For the next month, until formal sessions end on November 15, the Legislature is going to be working on the subject of criminal justice reform, and, as always, what they’re hearing from the public is going to matter. Here’s some info:
Some of the big issues (just some):
- Repealing mandatory minimum sentences for drug offenses: these have been around since the War on Drugs days of the 1980’s. They have proven to be ineffective in curtailing drug abuse and have been proven to be imposed disproportionately on members of racial and ethnic minorities. Is it time for them to go?

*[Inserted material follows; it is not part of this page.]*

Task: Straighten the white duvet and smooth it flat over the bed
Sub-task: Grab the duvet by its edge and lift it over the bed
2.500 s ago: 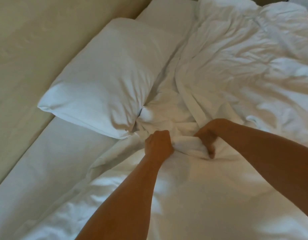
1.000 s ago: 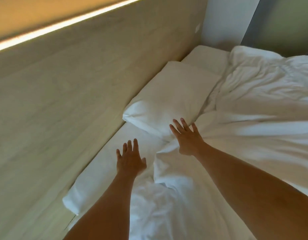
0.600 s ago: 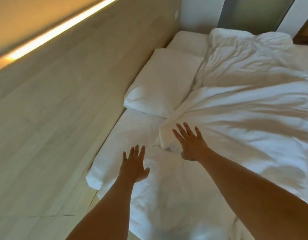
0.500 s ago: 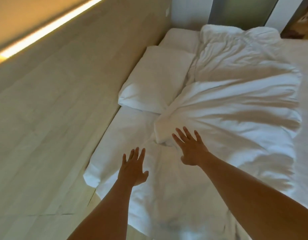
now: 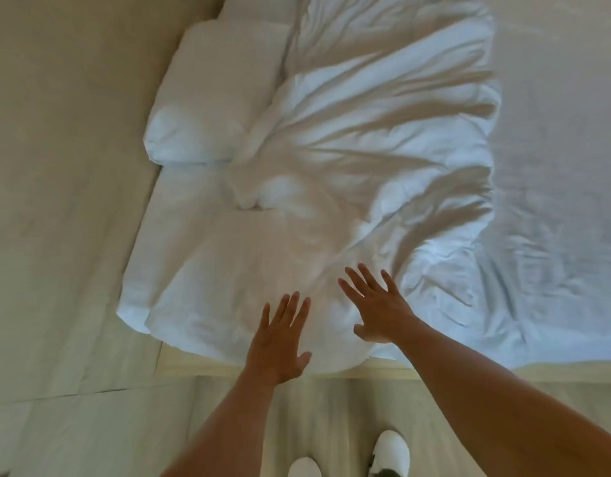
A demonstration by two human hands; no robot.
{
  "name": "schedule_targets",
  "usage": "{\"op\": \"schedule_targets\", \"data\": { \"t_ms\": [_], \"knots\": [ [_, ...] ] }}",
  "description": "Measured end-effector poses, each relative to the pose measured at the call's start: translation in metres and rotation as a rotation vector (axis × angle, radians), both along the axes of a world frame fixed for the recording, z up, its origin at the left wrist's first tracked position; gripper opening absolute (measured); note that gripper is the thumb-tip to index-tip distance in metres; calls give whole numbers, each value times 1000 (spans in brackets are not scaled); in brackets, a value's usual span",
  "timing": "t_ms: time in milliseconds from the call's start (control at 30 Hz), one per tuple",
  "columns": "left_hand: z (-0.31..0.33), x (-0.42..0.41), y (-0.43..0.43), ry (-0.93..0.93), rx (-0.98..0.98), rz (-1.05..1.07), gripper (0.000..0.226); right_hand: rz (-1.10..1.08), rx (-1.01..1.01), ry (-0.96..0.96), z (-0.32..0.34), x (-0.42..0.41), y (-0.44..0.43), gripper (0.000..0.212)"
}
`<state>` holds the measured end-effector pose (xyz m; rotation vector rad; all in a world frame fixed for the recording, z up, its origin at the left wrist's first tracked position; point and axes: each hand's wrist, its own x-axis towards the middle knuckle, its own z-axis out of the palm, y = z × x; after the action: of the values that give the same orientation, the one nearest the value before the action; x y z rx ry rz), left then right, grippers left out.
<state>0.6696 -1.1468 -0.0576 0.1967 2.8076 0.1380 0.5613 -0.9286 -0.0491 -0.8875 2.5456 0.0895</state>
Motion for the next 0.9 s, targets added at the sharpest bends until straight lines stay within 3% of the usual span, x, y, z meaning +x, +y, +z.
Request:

- Increasing the threshold at which stealing property becomes a felony rather than a misdemeanor. In this state, theft of property greater than $250 is a felony (in Connecticut, by contrast, theft of property greater than $2000 is a felony). Stealing a cell phone, therefore, is a crime that stays on the criminal record that’s available to potential employers and landlords for ten years. Is it time to increase the amount from $250?
- Curbing the use of solitary confinement: In Massachusetts, corrections officials may hold a person in solitary confinement for 10 years. The United Nations Convention on Torture says that solitary confinement for more than 14 days qualifies as torture. Is it time to impose restrictions on its use?

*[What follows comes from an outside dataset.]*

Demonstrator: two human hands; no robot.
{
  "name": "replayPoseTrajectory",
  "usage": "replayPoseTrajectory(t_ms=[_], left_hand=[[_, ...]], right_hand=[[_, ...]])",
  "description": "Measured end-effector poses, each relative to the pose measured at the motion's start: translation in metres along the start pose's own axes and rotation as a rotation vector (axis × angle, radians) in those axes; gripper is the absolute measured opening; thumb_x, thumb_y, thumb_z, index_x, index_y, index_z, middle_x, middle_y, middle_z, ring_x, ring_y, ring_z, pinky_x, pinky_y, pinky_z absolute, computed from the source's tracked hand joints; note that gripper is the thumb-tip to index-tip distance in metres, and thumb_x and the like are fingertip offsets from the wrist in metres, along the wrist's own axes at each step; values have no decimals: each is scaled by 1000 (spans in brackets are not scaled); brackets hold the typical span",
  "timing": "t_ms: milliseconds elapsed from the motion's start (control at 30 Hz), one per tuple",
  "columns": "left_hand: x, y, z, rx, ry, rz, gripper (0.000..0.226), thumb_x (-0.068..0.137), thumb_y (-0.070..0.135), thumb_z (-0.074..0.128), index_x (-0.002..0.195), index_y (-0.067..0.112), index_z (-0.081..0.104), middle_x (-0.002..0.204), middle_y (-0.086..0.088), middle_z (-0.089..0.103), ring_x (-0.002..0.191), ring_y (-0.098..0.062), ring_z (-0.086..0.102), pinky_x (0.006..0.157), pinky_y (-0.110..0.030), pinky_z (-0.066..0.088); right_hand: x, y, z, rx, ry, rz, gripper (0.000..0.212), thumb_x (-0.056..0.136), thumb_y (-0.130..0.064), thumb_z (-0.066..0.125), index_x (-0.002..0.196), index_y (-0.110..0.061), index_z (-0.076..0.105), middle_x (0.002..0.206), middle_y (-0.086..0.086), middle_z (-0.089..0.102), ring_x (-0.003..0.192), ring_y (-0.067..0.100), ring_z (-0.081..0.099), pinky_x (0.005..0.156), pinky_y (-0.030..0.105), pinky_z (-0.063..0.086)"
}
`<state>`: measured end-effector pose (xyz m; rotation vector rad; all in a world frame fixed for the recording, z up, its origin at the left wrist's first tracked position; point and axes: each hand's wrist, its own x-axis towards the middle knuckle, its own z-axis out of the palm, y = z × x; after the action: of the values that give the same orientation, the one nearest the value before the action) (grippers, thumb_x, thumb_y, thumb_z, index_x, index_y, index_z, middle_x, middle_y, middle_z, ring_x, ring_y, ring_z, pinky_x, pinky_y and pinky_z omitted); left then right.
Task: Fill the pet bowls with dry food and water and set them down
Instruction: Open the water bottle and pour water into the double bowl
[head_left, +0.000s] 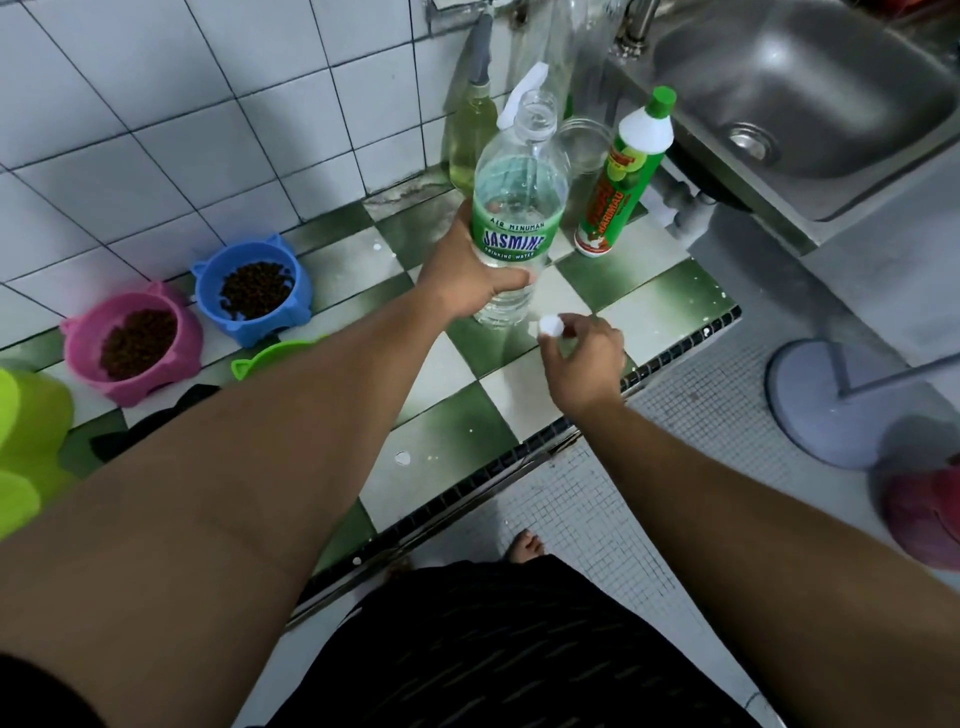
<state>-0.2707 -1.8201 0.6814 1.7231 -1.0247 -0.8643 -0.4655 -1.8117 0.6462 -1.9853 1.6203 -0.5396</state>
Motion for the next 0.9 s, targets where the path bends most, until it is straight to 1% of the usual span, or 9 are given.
replayPoseTrajectory(t_ms=[100,267,467,533,633,700,800,867,900], left_hand=[[-2,3,0,-6,-6,2,105,42,37,97,135,29,49,118,12,73,109,-9,70,100,-43,57],[-3,2,1,-13,6,-7,111,42,38,97,140,26,48,119,13,73,108,-8,70,100,-43,57],[-5,4,1,-1,3,2,110,44,38,98,141,24,47,119,12,73,108,-7,71,100,-43,57],[-4,3,1,6,-1,-1,112,44,38,98,142,25,46,120,12,73,108,-7,71,100,-42,57],[-4,5,1,8,-14,-16,116,42,40,99,143,25,44,122,12,72,110,-7,70,101,-42,56],[-6,8,-1,23,-25,-9,119,41,44,101,143,26,43,124,13,70,113,-8,68,103,-42,55],[-14,19,-6,25,8,34,119,45,45,102,145,25,40,137,10,62,124,-8,60,109,-39,51],[-21,29,-9,-14,64,74,122,51,43,101,150,27,33,147,8,52,132,-8,50,111,-34,47],[-23,35,-9,-28,88,99,125,52,45,100,153,27,30,150,7,49,134,-8,48,112,-34,46]], right_hand=[[-4,12,9,-108,-103,54,36,93,-37,62,125,-19,64,122,9,61,117,30,47,93,39,37],[3,20,14,-199,-149,79,35,92,-40,63,123,-26,67,118,11,61,115,33,49,95,41,40],[6,31,24,-164,-176,99,43,89,-43,65,122,-15,68,115,14,58,110,34,52,92,40,46],[6,33,26,-166,-188,101,46,89,-45,65,124,-16,66,115,11,56,109,32,53,90,39,49],[7,31,24,-155,-218,107,47,86,-47,67,123,-20,61,117,9,53,108,32,55,90,43,52],[9,26,19,-153,-203,106,55,81,-51,71,125,-20,58,122,10,52,112,33,54,93,44,51],[15,11,11,-117,-180,67,82,76,-58,76,141,-18,46,139,12,47,130,33,44,105,47,42],[23,-2,9,-34,-166,20,96,72,-57,79,148,-15,38,146,12,43,136,32,38,111,47,37],[27,-9,9,2,-162,-4,101,70,-56,81,150,-14,35,147,12,42,137,32,37,113,47,36]])
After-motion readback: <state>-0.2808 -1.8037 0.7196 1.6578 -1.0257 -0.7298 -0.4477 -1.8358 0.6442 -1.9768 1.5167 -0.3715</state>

- No longer making poverty a criminal offense: there are many laws imposing fines for violations of laws, and indigent people who cannot afford to pay these fines can be incarcerated for that failure. Is it time to stop punishing people for being poor?
The biggest bill in play right now is Senate 2170, a 122-page omnibus bill (covering the above issues and many more) that Senate Judiciary Chair Will Brownsberger has drafted based on bills that he and many other Senate and House members have filed. It appears that the Senate will be taking up this bill for debate on Thursday, October 19. Senator Brownsberger has compiled a lot of useful information on his website (props for the transparency, Senator!), including this summary of each section of the bill. After the Senate debate, the House will likely take up the issue, and then at some point presumably, a Senate-House compromise bill will go to the Governor. As often seems to be the case lately, the House appears to be more content with the status quo while the Senate sees the need for a bolder approach.
So here’s an invitation to advocates of criminal justice reform who would like to offer, by way of comments, more detail about what they think is needed and why, and also to the BMG readership to opine and to ask questions. It’s going to be a busy month — or more — and we’re going to try our best to keep up with things.